Ontem, quando o ministro Wolney Queiroz deu uma invertida no senador Sérgio Moro, uma coisa quase passou desapercebida. Na tentativa de se desassociar da “falta de vontade” da Polícia Federal de Bolsonaro em investigar as fraudes, Moro alegou que não soube da denúncia feita por um servidor do INSS e que era mais ministro da Justiça. É uma meia verdade.
Moro já tinha saído do governo mas a sua PF não investigava nada. Quando havia alguém que queria investigar, Bolsonaro trocava e Moro fazia que não via. Só saiu quando foi humilhado. E entrou em seu lugar André Mendonça, o hoje “terrivelmente evangélico” ministro do STF, conhecido por divergir dos colegas nas pautas do 8/1, ao lado de Nunes “Praga” Marques, aquele das férias no iate de Gusttavo Lima.

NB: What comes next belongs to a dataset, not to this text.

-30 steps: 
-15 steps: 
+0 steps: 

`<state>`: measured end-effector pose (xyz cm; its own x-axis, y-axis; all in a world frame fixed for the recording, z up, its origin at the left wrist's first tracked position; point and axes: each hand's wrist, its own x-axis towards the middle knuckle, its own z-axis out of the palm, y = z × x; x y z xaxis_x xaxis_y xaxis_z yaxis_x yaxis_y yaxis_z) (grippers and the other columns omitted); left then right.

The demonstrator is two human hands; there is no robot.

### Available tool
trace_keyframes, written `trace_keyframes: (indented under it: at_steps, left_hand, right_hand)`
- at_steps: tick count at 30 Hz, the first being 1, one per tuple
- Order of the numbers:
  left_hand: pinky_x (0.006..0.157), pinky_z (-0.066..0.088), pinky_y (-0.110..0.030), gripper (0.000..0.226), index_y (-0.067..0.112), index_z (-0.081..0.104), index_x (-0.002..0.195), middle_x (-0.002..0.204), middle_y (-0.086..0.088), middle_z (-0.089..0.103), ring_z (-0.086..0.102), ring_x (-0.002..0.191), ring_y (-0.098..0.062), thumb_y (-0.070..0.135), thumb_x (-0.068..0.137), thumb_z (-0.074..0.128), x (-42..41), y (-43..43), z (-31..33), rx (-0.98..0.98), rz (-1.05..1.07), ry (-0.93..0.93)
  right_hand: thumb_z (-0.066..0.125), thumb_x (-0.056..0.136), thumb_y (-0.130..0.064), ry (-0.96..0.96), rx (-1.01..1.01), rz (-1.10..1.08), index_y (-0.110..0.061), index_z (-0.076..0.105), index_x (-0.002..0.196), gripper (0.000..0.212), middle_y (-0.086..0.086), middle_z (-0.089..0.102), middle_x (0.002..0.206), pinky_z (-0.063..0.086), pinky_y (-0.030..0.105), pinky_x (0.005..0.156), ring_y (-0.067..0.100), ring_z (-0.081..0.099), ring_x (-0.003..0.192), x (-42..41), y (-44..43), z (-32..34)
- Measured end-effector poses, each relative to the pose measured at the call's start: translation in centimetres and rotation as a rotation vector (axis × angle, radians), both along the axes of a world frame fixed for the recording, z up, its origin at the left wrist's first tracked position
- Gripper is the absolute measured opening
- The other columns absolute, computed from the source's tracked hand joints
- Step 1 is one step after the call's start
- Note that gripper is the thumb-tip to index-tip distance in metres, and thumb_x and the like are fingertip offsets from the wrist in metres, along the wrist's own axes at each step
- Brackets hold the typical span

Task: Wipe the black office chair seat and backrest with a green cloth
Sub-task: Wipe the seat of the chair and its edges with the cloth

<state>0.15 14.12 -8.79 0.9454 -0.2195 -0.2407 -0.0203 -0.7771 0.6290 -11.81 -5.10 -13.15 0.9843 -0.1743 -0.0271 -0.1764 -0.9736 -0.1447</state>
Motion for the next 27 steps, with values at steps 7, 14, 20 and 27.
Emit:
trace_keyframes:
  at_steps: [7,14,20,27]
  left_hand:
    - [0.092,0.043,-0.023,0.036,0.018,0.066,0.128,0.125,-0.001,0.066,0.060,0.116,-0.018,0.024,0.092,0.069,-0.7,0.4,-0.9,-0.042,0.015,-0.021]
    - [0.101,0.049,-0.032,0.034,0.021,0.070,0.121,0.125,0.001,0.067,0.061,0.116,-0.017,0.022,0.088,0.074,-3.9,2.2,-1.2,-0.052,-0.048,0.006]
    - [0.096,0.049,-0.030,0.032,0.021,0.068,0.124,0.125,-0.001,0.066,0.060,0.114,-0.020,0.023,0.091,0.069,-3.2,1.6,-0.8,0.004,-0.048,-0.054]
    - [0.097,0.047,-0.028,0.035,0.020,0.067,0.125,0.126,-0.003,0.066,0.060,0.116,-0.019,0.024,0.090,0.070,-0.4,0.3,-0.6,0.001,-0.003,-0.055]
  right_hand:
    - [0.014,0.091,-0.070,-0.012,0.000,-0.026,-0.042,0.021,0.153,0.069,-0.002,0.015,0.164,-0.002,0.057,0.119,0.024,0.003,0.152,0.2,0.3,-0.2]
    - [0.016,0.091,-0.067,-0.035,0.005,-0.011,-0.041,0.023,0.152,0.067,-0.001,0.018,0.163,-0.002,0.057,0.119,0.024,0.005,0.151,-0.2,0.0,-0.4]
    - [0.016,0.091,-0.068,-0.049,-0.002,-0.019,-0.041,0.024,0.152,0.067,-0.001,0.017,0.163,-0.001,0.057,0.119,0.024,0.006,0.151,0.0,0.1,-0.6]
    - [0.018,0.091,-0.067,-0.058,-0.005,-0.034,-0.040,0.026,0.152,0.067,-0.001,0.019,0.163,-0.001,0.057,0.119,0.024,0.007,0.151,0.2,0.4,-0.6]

Mas em maio de 2020, Mendonça era ministro da Justiça e o ungido pela família Bolsonaro para a direção da PF era Ramagem, amigo do peito dos filhos do presidente e diretor da Abin. Sim, o mesmo Ramagem que investigou todos os adversários de Bolsonaro por baixo dos panos, réu no STF por golpe de Estado e que a Câmara tenta salvar. Ramagem ia para a Polícia Federal porque o então diretor era Mauricio Valeixo, cupincha de Moro e não agradava o presidente.
O STF não deixou Ramagem ir pra PF. Alegou que as ligações com o povo do Vivendas da Barra não o deixavam ilibado o suficiente. Aí, o capitão tirou um “coelho” da bolsa de colostomia: nomeou o número 2 da Abin, braço direito de Ramagem. O diretor da PF nomeado foi Rolando Souza, amigão de Ramagem.
Corta para setembro de 2020: o servidor faz a denúncia. O diretor da PF já era o amigo de Ramagem. Nada aconteceu. Depois de sair da PF, menos de um ano depois, Rolando virou adido na Embaixada em Washington. Seria uma premiação?
O ministro da Justiça era André Mendonça, indicado por Bolsonaro para o STF. Quem ficou no seu lugar foi o infame Anderson Torres, aquele que viajou de férias pros EUA quando era secretário de Segurança do DF no 8 de Janeiro. Eu não sou de acreditar de teorias da conspiração, mas acho isso tudo muita coincidência.